• ASSIGNMENT
Return only the number of lines in the data below where the word "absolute" appears.

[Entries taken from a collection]
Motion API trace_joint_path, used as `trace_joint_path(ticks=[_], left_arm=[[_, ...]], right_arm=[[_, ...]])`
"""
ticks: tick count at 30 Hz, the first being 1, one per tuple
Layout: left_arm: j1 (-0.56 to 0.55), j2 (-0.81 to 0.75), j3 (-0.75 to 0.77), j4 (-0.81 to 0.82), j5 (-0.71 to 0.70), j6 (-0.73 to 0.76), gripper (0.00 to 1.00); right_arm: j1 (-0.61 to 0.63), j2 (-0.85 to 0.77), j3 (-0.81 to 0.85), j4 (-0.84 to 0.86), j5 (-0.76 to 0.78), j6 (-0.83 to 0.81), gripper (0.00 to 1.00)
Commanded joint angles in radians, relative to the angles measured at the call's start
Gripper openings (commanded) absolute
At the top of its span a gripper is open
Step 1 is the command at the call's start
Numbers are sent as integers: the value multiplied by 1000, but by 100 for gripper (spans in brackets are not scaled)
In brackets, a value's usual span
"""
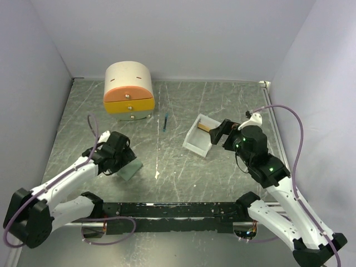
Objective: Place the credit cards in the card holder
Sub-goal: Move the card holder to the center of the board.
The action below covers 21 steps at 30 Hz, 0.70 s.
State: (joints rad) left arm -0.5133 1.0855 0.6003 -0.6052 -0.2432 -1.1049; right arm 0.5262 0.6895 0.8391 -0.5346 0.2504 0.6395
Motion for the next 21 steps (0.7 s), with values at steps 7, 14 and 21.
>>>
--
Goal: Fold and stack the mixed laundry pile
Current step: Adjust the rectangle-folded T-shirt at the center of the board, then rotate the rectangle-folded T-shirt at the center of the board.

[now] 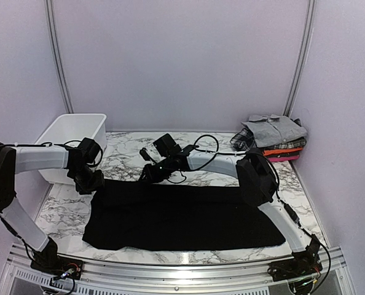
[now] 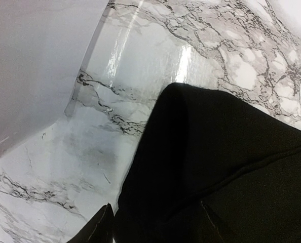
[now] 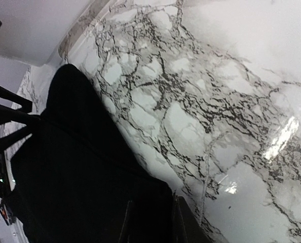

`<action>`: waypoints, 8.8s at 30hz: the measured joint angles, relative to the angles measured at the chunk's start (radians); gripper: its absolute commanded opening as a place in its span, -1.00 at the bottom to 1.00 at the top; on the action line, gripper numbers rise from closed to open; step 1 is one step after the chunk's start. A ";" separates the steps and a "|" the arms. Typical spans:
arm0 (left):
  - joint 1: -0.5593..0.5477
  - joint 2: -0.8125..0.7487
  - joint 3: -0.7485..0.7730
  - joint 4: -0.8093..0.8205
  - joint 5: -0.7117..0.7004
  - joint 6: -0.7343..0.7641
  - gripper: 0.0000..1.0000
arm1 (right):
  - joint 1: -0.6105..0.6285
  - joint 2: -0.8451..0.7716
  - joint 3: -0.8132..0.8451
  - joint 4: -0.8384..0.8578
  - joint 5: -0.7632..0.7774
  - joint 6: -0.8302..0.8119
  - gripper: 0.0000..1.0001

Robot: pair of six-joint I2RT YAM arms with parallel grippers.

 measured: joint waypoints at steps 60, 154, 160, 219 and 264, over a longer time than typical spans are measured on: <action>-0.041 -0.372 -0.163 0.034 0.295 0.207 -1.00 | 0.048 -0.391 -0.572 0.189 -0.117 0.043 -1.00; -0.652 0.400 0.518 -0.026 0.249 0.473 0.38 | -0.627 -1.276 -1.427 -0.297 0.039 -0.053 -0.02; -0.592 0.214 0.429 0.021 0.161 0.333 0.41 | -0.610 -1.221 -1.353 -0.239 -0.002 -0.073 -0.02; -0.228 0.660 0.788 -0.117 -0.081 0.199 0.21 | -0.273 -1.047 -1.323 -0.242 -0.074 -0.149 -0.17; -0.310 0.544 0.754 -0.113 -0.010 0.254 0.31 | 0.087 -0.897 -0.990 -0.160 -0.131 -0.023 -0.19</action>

• OUTPUT FOR THIS EXERCISE
2